Referring to Trump’s allegations of voter fraud, she said, “To not resolve these issues is to risk the public’s loss of confidence in the American electoral system. We cannot allow this to happen.”
“One bright note for both political parties was the overwhelming support by citizens all across Virginia for Amendment 1, which will establish a non-partisan commission who will redraw the electoral maps based on the 2021 census for both state legislative and congressional seats,” she said.
Jo Jorgensen appeared on the ballot for president as a Libertarian, receiving 1,103 (1.55%) votes. There were 239 (0.34%) write-in votes.
In the race for the U.S. Senate, Republican Daniel M. Gade got 43,893 (62.86%) of the vote in Hanover, while Warner received 25,864 (37.04%). Write-ins accounted for 69 (0.10%) of the vote.

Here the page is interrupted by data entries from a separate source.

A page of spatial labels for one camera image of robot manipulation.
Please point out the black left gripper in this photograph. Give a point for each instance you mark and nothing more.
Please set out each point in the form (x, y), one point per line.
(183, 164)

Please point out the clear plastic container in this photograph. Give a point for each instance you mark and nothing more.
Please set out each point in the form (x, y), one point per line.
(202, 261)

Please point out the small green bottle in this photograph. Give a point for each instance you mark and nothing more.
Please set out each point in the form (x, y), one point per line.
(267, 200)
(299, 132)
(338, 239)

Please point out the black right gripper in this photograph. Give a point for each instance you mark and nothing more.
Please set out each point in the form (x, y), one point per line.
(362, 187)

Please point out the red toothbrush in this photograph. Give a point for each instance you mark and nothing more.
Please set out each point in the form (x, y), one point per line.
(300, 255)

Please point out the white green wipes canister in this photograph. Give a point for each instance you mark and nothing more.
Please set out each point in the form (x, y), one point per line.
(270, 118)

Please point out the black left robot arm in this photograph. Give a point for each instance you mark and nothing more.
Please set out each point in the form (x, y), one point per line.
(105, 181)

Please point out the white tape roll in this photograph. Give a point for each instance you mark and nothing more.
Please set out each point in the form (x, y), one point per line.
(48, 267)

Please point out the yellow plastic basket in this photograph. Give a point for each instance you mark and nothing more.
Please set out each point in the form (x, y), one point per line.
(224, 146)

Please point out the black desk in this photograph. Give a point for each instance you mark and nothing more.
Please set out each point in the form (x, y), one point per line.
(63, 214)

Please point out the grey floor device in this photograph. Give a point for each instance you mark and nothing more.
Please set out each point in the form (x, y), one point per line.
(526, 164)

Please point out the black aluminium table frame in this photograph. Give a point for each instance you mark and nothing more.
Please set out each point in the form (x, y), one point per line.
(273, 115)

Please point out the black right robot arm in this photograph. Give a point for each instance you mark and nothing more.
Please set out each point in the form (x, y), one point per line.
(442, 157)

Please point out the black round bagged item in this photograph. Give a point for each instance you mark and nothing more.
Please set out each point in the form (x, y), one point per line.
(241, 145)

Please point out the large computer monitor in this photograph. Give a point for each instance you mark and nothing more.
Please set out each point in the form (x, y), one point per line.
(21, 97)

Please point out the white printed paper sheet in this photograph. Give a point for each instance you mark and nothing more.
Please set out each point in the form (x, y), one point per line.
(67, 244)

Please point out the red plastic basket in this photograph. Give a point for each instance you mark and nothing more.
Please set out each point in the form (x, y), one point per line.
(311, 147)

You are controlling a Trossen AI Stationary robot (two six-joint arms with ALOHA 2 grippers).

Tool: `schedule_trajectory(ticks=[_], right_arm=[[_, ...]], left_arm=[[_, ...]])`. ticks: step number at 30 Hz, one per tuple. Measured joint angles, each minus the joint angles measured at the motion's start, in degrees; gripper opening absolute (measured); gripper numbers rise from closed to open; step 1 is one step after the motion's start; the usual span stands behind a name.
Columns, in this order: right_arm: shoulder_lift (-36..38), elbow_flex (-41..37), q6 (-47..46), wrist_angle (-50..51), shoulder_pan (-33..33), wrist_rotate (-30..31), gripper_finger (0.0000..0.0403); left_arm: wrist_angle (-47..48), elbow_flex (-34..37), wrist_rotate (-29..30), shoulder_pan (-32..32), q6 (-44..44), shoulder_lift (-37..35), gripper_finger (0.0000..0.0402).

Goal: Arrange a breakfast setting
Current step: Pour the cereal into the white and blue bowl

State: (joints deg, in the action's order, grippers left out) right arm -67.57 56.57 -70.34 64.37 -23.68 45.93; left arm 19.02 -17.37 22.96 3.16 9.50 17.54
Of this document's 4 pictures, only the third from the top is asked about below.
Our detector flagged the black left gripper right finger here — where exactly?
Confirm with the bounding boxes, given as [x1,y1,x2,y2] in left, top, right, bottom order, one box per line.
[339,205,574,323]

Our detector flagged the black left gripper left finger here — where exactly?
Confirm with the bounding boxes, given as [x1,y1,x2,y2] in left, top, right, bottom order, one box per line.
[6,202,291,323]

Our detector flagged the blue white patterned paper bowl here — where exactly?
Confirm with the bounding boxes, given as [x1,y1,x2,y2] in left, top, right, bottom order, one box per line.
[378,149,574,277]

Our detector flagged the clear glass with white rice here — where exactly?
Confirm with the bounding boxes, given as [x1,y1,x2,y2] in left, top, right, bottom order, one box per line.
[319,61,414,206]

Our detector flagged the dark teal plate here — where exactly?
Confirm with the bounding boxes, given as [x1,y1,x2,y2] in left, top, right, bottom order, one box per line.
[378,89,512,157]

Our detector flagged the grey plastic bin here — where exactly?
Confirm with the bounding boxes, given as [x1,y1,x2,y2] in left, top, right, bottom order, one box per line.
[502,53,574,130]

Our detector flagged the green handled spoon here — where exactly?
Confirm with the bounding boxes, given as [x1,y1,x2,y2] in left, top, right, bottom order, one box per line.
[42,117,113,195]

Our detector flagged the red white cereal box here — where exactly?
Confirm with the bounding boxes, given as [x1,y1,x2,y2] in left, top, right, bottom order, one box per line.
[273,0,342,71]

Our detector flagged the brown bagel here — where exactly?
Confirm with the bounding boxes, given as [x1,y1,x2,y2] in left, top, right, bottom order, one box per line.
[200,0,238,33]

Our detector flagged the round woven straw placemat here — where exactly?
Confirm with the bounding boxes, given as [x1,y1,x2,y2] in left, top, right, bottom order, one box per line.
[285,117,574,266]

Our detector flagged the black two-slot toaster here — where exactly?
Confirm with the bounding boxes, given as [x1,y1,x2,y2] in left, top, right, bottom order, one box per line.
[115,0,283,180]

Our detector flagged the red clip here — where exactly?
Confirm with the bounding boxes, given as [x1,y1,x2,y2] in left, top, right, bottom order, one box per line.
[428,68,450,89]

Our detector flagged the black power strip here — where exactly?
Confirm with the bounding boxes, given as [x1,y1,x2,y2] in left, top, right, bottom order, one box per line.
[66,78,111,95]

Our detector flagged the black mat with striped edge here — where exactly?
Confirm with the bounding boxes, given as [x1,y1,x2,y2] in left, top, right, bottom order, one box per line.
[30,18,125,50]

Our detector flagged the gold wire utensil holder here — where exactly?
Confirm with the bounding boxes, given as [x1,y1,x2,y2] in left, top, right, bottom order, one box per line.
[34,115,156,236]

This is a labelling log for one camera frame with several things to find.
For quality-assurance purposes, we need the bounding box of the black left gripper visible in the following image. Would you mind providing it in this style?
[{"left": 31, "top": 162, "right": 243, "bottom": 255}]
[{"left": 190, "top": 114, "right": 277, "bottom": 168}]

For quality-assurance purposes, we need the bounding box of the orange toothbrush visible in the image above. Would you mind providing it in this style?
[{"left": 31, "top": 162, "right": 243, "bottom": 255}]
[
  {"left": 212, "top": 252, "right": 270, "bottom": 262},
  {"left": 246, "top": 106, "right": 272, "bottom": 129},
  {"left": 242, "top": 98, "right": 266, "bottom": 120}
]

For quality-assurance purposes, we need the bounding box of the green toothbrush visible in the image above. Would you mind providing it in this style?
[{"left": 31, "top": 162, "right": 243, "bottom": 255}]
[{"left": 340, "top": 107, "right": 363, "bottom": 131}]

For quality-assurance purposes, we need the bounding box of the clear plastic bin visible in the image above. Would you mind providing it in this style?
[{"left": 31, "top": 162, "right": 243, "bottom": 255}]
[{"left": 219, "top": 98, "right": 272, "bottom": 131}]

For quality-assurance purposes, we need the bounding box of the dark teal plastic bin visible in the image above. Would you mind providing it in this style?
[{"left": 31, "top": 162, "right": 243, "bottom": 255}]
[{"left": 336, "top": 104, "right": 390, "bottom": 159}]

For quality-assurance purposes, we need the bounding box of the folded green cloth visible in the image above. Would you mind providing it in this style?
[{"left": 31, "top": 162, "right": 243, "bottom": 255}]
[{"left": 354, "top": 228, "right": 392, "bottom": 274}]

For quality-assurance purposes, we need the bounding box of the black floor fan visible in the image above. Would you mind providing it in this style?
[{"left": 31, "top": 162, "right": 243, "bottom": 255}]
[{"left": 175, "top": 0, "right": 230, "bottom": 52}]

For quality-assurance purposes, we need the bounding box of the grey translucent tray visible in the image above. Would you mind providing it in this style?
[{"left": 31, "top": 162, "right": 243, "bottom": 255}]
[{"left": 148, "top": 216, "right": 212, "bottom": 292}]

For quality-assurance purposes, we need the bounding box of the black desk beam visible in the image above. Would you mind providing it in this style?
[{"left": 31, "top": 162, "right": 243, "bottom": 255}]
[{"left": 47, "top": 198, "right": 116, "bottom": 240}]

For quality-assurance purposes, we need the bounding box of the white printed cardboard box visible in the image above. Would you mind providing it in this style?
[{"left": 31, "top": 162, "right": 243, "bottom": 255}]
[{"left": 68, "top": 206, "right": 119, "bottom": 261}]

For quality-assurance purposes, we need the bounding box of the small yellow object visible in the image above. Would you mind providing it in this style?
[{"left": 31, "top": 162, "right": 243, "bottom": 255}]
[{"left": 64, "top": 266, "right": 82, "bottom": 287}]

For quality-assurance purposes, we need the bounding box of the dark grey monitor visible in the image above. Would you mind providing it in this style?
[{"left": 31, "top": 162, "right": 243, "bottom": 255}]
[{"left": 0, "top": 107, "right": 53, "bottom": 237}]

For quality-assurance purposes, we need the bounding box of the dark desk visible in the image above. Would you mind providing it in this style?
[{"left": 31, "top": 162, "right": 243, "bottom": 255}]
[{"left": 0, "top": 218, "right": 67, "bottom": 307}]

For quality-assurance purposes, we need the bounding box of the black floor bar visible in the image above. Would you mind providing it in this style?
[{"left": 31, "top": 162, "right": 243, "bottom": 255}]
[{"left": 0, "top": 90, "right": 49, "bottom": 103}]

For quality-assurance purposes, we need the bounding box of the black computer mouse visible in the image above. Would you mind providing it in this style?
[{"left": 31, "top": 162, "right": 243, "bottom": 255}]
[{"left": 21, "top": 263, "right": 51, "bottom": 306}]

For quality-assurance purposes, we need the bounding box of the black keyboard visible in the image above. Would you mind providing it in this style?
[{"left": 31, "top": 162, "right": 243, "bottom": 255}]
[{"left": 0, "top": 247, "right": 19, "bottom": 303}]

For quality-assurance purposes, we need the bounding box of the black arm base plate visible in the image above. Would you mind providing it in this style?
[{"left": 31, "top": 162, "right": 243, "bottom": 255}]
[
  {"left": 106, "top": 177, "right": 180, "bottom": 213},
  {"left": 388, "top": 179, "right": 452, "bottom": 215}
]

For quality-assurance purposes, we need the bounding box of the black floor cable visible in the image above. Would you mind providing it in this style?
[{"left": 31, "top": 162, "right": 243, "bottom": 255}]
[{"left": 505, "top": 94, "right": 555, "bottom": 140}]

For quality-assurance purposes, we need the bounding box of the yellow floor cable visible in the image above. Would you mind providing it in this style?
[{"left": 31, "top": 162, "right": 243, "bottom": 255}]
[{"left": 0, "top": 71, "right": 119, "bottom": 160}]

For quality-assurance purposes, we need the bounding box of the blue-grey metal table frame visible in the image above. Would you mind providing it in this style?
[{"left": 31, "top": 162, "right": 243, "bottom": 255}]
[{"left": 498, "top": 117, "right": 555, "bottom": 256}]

For the District 1 seat in the U.S. House of Representatives, Robert J. Wittman returns to Washington, thanks to Hanover’s 47,211 (68.21%) votes. Democrat opponent Qasim Rashid garnered 21,906 (31.65%) of the vote. There were 96 (0.14%) write-in votes.
Two Constitutional Amendments appeared on the ballot. Hanover’s 37 precincts overwhelming approved both.
#1 Should the Constitution of Virginia be amended to establish a redistricting commission, consisting of eight members of the General Assembly and eight citizens of the Commonwealth, that is responsible for drawing the congressional and state legislative districts that will be subsequently voted on, but not changed by, the General Assembly and enacted without the Governor’s involvement and to give the responsibility of drawing districts to the Supreme Court of Virginia if the redistricting commission fails to draw districts or the General Assembly fails to enact districts by certain deadlines? There were 49,072 (71.98%) Yes votes and 19,099 (28.02%) No votes.
#2 Should an automobile or pickup truck that is owned and used primarily by or for a veteran of the United States armed forces or the Virginia National Guard who has a one hundred percent service-connected, permanent, and total disability be free from state and local taxation? There were 61,849 (88.65%) Yes votes and 7,918 (11.35%) No votes.